Exercise brief: Return nothing but the lines from the one with "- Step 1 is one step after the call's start" through the one with "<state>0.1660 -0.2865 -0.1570" in the data below, word for word and without pictures.
-------- Dataset content
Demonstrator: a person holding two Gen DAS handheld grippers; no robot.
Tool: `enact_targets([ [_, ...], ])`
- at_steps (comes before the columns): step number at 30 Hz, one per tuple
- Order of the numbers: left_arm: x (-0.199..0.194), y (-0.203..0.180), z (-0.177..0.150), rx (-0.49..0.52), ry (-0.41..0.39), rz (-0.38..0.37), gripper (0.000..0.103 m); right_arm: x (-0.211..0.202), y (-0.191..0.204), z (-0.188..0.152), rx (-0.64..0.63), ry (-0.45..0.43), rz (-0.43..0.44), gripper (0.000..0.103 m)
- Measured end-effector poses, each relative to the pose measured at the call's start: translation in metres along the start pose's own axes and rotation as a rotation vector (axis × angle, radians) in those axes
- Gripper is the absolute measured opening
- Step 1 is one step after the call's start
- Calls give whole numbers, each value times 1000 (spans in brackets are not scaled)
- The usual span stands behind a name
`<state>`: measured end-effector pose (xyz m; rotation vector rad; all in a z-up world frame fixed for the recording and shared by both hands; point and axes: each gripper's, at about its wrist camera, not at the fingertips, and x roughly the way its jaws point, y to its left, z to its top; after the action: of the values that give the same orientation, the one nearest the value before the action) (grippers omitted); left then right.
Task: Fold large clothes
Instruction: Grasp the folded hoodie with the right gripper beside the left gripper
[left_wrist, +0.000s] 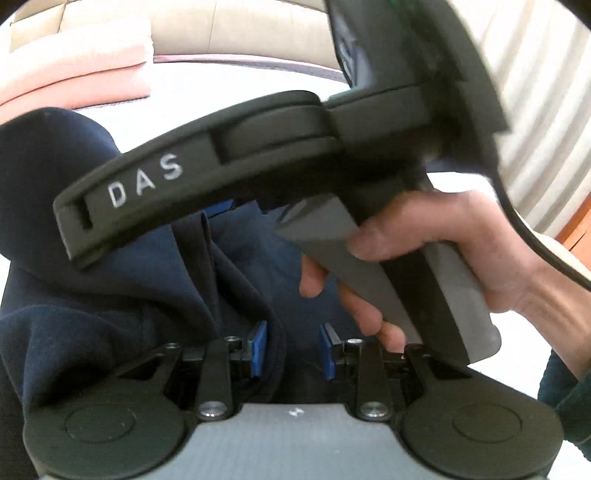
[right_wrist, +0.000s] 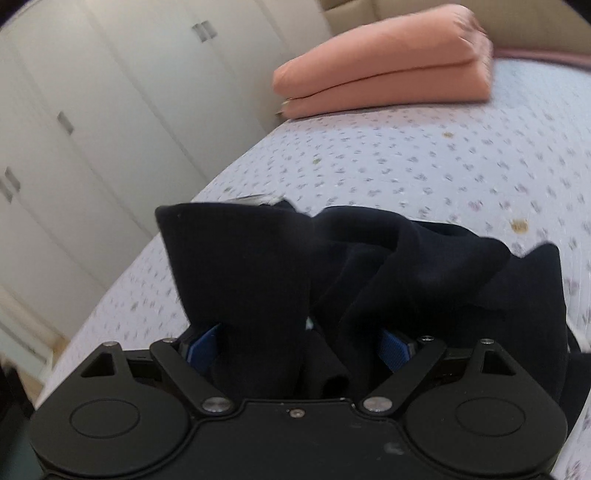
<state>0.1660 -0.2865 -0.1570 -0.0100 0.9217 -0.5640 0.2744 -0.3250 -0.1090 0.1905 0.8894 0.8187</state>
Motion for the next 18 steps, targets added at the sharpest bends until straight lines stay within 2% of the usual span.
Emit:
enact_targets([
  [3,-4,9,2,3,2,-6,32,-8,-4,2,-6,-1,85,103],
  [8,1,4,0,29,-2,3,32,-11,-10,12,-14,9,126,103],
  [12,0,4,-2,31,-7,5,32,-2,-1,15,-43,-11,8,103],
  [13,0,3,-2,31,-7,7,32,0,-1,17,-23,-17,-26,97],
  [15,-4,1,-3,33,-14,11,32,-4,-8,14,69,-72,-31,48],
  [16,-9,0,-4,37,-25,11,32,-10,-12,11,108,-113,-32,16],
  [18,-23,0,-5,36,-40,-8,32,-21,-16,4,140,-200,-47,16],
])
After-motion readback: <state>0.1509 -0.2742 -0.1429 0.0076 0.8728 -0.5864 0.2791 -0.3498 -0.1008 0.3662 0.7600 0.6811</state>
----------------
Expected answer:
- Step 1 is one step after the call's start
- Calls give whole numbers, each value times 1000 (spans in brackets are not scaled)
- The usual span stands behind a name
`<state>`: measured end-effector pose (xyz m; rotation vector rad; all in a z-up world frame fixed for the recording and shared by both hands; point and axes: each gripper's, at about its wrist camera, not at the fingertips, and x roughly the way its jaws point, y to its left, z to its top; after the action: of the values that give the same orientation, the one nearest the value before the action) (grippers omitted); left then right.
Task: Fold large clothes
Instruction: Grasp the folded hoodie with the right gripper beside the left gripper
[left_wrist, +0.000s] 
[right_wrist, +0.000s] 
<state>0.1660 -0.2865 -0.1570 -0.0100 0.9217 -0.5640 0.2744 -0.3250 -0.1090 0.1905 0.8894 0.8187</state>

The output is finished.